Марк жестом остановил ее. Она повторяла слово в слово статью, которую он только что прочел в "Пти Бомонтэ", и это его ужаснуло. Взглянув еще раз на женщин, одна из которых замкнулась в эгоистическом упорстве, а другая трепетала от охватившей ее душевной тревоги, он содрогнулся перед лицом этой грубой лжи, чреватой серьезными осложнениями. Простившись с ними, он побежал к Симону.

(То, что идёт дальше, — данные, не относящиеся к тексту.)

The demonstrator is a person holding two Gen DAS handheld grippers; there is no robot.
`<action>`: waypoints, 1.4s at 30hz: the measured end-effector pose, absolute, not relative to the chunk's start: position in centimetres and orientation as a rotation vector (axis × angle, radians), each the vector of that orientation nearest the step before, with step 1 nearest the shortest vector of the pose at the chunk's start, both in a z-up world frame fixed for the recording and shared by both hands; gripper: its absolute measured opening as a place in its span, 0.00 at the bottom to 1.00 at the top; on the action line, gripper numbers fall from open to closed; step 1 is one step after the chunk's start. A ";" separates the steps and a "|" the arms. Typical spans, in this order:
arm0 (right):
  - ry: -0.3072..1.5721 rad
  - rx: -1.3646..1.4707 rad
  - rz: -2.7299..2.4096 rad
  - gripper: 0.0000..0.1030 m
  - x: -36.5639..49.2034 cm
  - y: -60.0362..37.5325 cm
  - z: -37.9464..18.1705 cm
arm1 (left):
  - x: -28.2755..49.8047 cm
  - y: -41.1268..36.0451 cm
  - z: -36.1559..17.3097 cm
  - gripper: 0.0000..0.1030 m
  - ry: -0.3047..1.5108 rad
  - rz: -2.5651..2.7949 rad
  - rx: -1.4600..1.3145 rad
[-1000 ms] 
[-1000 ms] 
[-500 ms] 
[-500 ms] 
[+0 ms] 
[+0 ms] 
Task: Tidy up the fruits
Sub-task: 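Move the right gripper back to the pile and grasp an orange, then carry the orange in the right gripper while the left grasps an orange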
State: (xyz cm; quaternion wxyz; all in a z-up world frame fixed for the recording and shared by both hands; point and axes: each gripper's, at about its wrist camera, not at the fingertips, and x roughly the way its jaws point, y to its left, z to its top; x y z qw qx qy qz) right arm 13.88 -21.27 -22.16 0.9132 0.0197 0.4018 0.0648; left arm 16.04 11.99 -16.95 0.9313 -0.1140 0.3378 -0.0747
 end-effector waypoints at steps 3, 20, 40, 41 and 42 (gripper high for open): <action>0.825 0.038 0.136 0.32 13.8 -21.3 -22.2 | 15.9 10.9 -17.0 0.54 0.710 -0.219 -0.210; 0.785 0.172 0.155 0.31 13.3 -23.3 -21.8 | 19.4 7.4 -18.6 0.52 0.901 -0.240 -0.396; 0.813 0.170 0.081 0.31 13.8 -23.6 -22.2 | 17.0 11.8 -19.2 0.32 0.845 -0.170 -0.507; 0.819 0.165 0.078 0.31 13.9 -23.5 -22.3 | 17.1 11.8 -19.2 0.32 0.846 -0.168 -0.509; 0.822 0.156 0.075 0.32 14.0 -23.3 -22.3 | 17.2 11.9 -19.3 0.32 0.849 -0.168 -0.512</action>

У двери дома, охраняемой двумя полицейскими, стояла закрытая карета. Несмотря на строгий приказ никого не пропускать, Марку удалось войти. Симон, под надзором двух полицейских, ожидал в большом классе, пока комиссар полиции, явившийся с ордером на арест, подписанным судебным следователем Дэ, производил тщательный обыск во всем доме, несомненно, разыскивая пресловутую пропись. Обыск ничего не дал, и Марк позволил себе спросить одного из полицейских, был ли произведен такой же обыск у Братьев католической школы. Тот оторопело посмотрел на Марка: обыск у Братьев, с какой стати? Впрочем, Марк уже сообразил, до чего наивен его вопрос: делать обыск у Братьев было совершенно бесполезно, - безусловно, они уже давно сожгли и уничтожили всякие улики. Марк с трудом сдерживал себя, чтобы не выказать возмущение, он был в отчаянии, что не в силах установить истину. Пришлось прождать в передней целый час, пока комиссар не закончил обыск. Марку удалось мельком увидеть Симона в момент, когда его уводили двое полицейских. Тут же находились г-жа Симон и дети. Она бросилась, рыдая, на шею мужа, а комиссар, скрывавший под грубоватой внешностью доброе сердце, умышленно отвернулся, делая последние распоряжения. Произошла душераздирающая сцена.
Симон, смертельно бледный, убитый внезапным крушением своей карьеры, старался держаться спокойно.
- Не огорчайся, моя любимая. Это всего-навсего ошибка, чудовищная ошибка. Как только меня допросят, - безусловно, все выяснится, и я обязательно вернусь к тебе.
Но она рыдала все безутешнее и, обливаясь слезами, в смятении схватила на руки бедных малюток, Жозефа и Сарру, чтобы он поцеловал их на прощание.
- Ах, милые мои детки!.. Люби и береги их, пока я не вернусь… Умоляю тебя, не плачь, а то я потеряю последнее мужество.
Он осторожно отстранил от себя жену и тут заметил Марка. На лице его отразилась живейшая радость. Он горячо пожал протянутую ему руку.
- Спасибо, друг мой! Немедленно предупреди моего брата Давида и скажи ему, что я невиновен. Он перевернет весь мир, но разыщет преступника, ему я вручаю мою честь и честь моих детей.
- Будь спокоен, - кратко ответил Марк, задыхавшийся от волнения, - я ему помогу.